I thought it was going to be when Uber’s IPO went underwater, but that didn’t trigger anything. However, there’s WeWork [which just postponed its IPO]; MoviePass, a heavily ventured company, just folded. You’ll see a lot more of that. It’s going to be 1999 all over again [bust after boom]. The signs are there.

How can financial advisors use spotting an inflection point in recommending an investment to clients?

Looking at inflection points isn’t about [making] predictions. It’s more of opening your mind so you’re prepared for what unfolds. But the idea of inflection points can help inform where you put the more speculative parts of your portfolio. If you’re going to take a few risky bets, that’s where it can be really helpful because you can begin to see early evidence of certain things bubbling up.

And then what?

You want to have small investments you can exercise over time so that when the inflection point comes, it doesn’t take you by surprise because you’ve been watching it all along.

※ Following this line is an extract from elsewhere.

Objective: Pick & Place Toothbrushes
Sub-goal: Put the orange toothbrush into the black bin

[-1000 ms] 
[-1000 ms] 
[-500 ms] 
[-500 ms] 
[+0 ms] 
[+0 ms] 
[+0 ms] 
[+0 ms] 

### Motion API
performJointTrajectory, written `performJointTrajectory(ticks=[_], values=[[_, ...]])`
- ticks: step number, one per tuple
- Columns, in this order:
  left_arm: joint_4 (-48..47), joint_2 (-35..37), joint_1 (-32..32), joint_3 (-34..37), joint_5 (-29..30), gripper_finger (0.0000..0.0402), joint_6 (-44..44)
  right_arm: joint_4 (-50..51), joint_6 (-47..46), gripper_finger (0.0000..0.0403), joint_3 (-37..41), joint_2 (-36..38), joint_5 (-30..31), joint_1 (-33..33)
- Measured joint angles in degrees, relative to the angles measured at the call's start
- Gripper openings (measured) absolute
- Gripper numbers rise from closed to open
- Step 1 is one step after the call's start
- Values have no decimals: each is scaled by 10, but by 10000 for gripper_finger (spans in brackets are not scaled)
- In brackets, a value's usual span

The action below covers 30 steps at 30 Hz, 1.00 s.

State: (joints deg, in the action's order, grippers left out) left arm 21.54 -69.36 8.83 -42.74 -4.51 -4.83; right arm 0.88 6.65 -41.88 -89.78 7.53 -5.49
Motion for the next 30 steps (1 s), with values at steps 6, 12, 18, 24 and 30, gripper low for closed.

How would a financial advisor know that an inflection point critical to their own practice is about to happen?

If the average age of your client base is getting older, that’s one very strong signal. Another is that people stop looking to you for managing as much of their portfolio as they used to; for example, if you used to manage 80% of their wealth and now you’re down to 40%.

You’ve forecast that in India, traditional banking will be disappearing. What about banks in the U.S.?

A lot of traditional banking is being challenged. But disruption comes at you from the corners, from little slices that get disintermediated rather than a wholesale transformation of the entire model. It’s things like robo investing. Banking is [intent] on moving into the payment space. It’s a very rich market that a lot of new entrants have picked as a place they want to focus on.

Please discuss the notion of “get out of the building,” which you espouse in your book.

If you really want to understand what’s happening with your clients and the greater environment, you have to get out there where the changes are occurring. Get out of your email, get out of focusing on your desk — look at what’s actually going on. You might pick up on something. You’ll hear early what the changes are. You’re more likely to see the anomalies.

What should your attitude be, then?

What you want isn’t the right answer. What you want is the right question — seeing something and saying, “That’s funny [peculiar].” It’s a signal that your assumptions might need to be updated.

When one thing shifts, a whole bunch of other things start to shift, too. Things that you thought were true may be less and less so over time.